統計一個表的數據量是經常遇到的需求,但是不同的表設計及不同的寫法,統計性能差別會有較大的差異,下麵就簡單通過實驗進行測試(大家測試的時候註意緩存的情況,否則影響測試結果)。 1、 準備工作 為了後續測試工作的進行,先準備幾張用於測試的表及數據,為了使測試數據具有參考意義,建議測試表的數據量大一點,以 ...
統計一個表的數據量是經常遇到的需求,但是不同的表設計及不同的寫法,統計性能差別會有較大的差異,下麵就簡單通過實驗進行測試(大家測試的時候註意緩存的情況,否則影響測試結果)。
1、 準備工作
為了後續測試工作的進行,先準備幾張用於測試的表及數據,為了使測試數據具有參考意義,建議測試表的數據量大一點,以免查詢時間太小,因此,可以繼續使用之前常用的連續數生成大法,如下:
/* 創建連續數表 */ CREATE TABLE nums(id INT primary key); /* 生成連續數的存儲過程,優化過後的 */ DELIMITER $$ CREATE PROCEDURE `sp_createNum`(cnt INT ) BEGIN DECLARE i INT DEFAULT 1; TRUNCATE TABLE nums; INSERT INTO nums SELECT i; WHILE i < cnt DO BEGIN INSERT INTO nums SELECT id + i FROM nums WHERE id + i<=cnt; SET i = i*2; END; END WHILE; END$$ DELIMITER ;
生成數據,本次準備生成1kw條記錄
/* 調用存儲過程 */ mysql> call sp_createNum(10000000); Query OK, 1611392 rows affected (32.07 sec)
如果逐條迴圈,那時間相當長,大家可以自行測試,參考鏈接 效率提升16800倍的連續整數生成方法
1.1 創建innodb表
生成3張表innodb表,如下:
nums_1表只有字元串主鍵欄位
/* 生成只有一個字元串類型欄位主鍵的表nums_1 */ mysql> create table nums_1 (p1 varchar(32) primary key ) engine=innodb; Query OK, 0 rows affected (0.01 sec) /* 導入數據,將id通過md5函數轉換為字元串 */ mysql> insert into nums_1 select md5(id) from nums; Query OK, 10000000 rows affected (1 min 12.63 sec) Records: 10000000 Duplicates: 0 Warnings: 0
nums_2表有5個欄位 ,其中主鍵為字元串類型欄位的p1,其他欄位為整型的id,非空的c1,可為空的c2,可為空的c3。
其中c1,c2欄位內容完全一致,差別是欄位約束不一樣(c1不可為空,c2可為空),c3與c1,c2的差別在於c1中aa開頭的值在c3中為null,其他內容一樣。

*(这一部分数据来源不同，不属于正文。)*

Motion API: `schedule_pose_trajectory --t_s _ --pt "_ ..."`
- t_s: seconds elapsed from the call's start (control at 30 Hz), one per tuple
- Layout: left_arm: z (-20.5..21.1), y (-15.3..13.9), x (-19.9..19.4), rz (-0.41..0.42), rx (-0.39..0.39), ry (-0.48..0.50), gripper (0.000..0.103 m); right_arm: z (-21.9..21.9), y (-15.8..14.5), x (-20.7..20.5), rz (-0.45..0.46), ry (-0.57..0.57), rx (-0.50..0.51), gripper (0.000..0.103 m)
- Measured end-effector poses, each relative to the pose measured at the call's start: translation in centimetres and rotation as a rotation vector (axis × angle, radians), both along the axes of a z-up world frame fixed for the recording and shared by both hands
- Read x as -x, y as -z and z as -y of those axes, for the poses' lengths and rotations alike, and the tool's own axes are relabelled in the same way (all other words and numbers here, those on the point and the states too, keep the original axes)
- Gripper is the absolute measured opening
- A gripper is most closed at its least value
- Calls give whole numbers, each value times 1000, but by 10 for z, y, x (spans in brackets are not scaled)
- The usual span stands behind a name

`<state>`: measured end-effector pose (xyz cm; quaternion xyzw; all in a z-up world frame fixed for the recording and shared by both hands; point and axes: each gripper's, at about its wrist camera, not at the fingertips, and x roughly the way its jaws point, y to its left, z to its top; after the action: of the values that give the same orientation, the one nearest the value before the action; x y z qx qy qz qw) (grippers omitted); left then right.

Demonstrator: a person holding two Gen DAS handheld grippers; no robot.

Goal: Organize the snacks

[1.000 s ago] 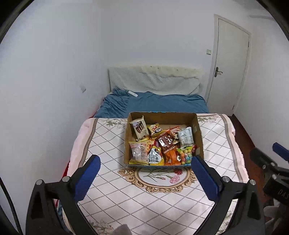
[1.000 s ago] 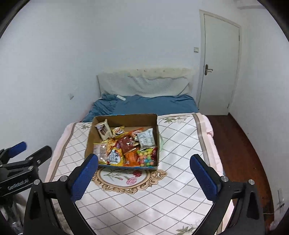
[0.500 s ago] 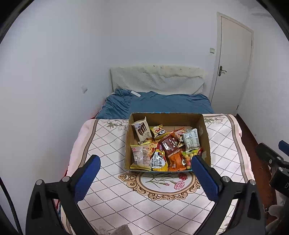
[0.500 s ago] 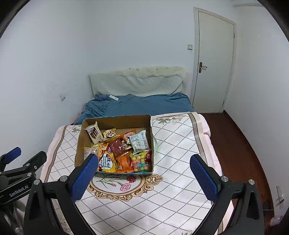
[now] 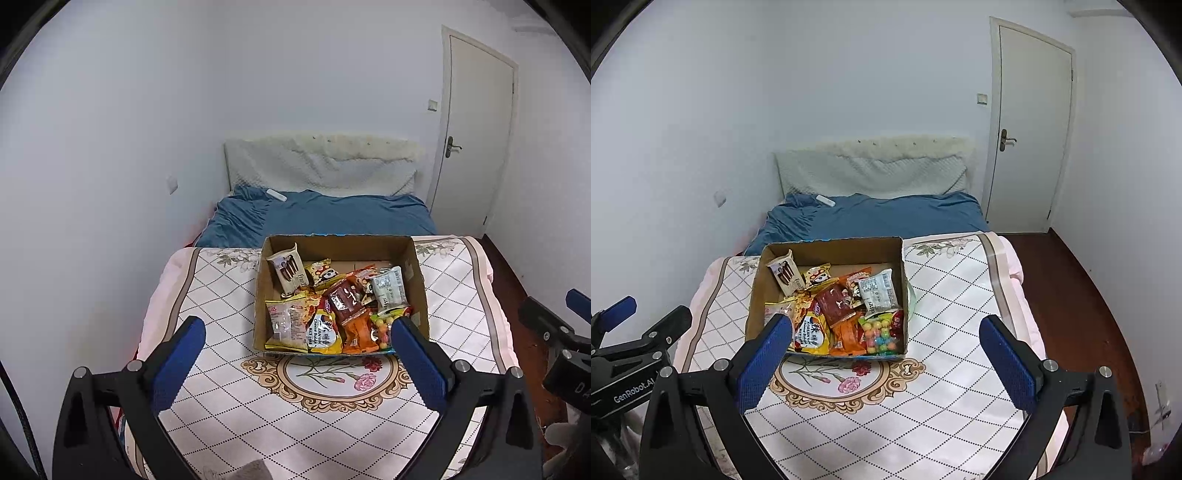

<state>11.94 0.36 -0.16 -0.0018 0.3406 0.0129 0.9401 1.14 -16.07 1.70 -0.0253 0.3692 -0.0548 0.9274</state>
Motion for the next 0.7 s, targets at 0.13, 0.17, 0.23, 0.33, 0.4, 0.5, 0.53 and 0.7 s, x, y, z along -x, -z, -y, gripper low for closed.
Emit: schedule_pose_trajectory --t_s 0.13,0.17,0.23,0.33,0.4,0.5,0.53,0.7 --pt "0 -2 2 4 3 3 103 1 0 1 -1 -1 -2 103" --pt "1 -3 3 6 3 3 103 2 0 1 0 1 -2 103" --pt "1 -4 4 8 6 4 103 2 1 1 -1 -2 -4 103" --pt "1 -5 6 9 4 1 103 4 1 3 -3 1 -9 103" --pt "1 -4 6 9 4 2 103 4 1 4 -3 2 -11 103" --pt "1 -4 6 10 5 2 103 4 2 4 -4 -2 -9 103" --pt "1 -4 6 10 6 3 103 4 2 6 -5 -3 -9 103" --pt "0 -6 8 11 11 3 103 3 2 8 -6 -8 -9 103"
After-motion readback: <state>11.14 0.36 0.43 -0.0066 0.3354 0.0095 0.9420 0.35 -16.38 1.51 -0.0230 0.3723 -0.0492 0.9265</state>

/* 創建表nums_2 */ mysql> create table nums_2(p1 varchar(32) primary key ,id int ,c1 varchar(10) not null, c2 varchar(10),c3 varchar(10)) engine=innodb; Query OK, 0 rows affected (1.03 sec) /*導入數據 */ mysql> insert into nums_2(id,p1,c1,c2,c3) select id,md5(id),left(md5(id),10),left(md5(id),10),if(,left(md5(id),10) like 'aa%',null,,left(md5(id),10)) from nums; Query OK, 10000000 rows affected (5 min 6.68 sec) Records: 10000000 Duplicates: 0 Warnings: 0
nums_3表的內容與nums_2完全一樣,區別在於主鍵欄位不一樣,c3表為整型的id
/* 創建表nums_3 */ mysql> create table nums_3(p1 varchar(32) ,id int primary key ,c1 varchar(10) not null, c2 varchar(10),c3 varchar(10)) engine=innodb; Query OK, 0 rows affected (0.01 sec) /* 因為內容完全一致,直接從nums_2 中導入 */ mysql> insert into nums_3 select * from nums_2; Query OK, 10000000 rows affected (3 min 18.81 sec) Records: 10000000 Duplicates: 0 Warnings: 0
1.2 創建MyISAM引擎表
再創建一張MyISAM的表,表結構及內容均與nums_2也一致,只是引擎為MyISAM。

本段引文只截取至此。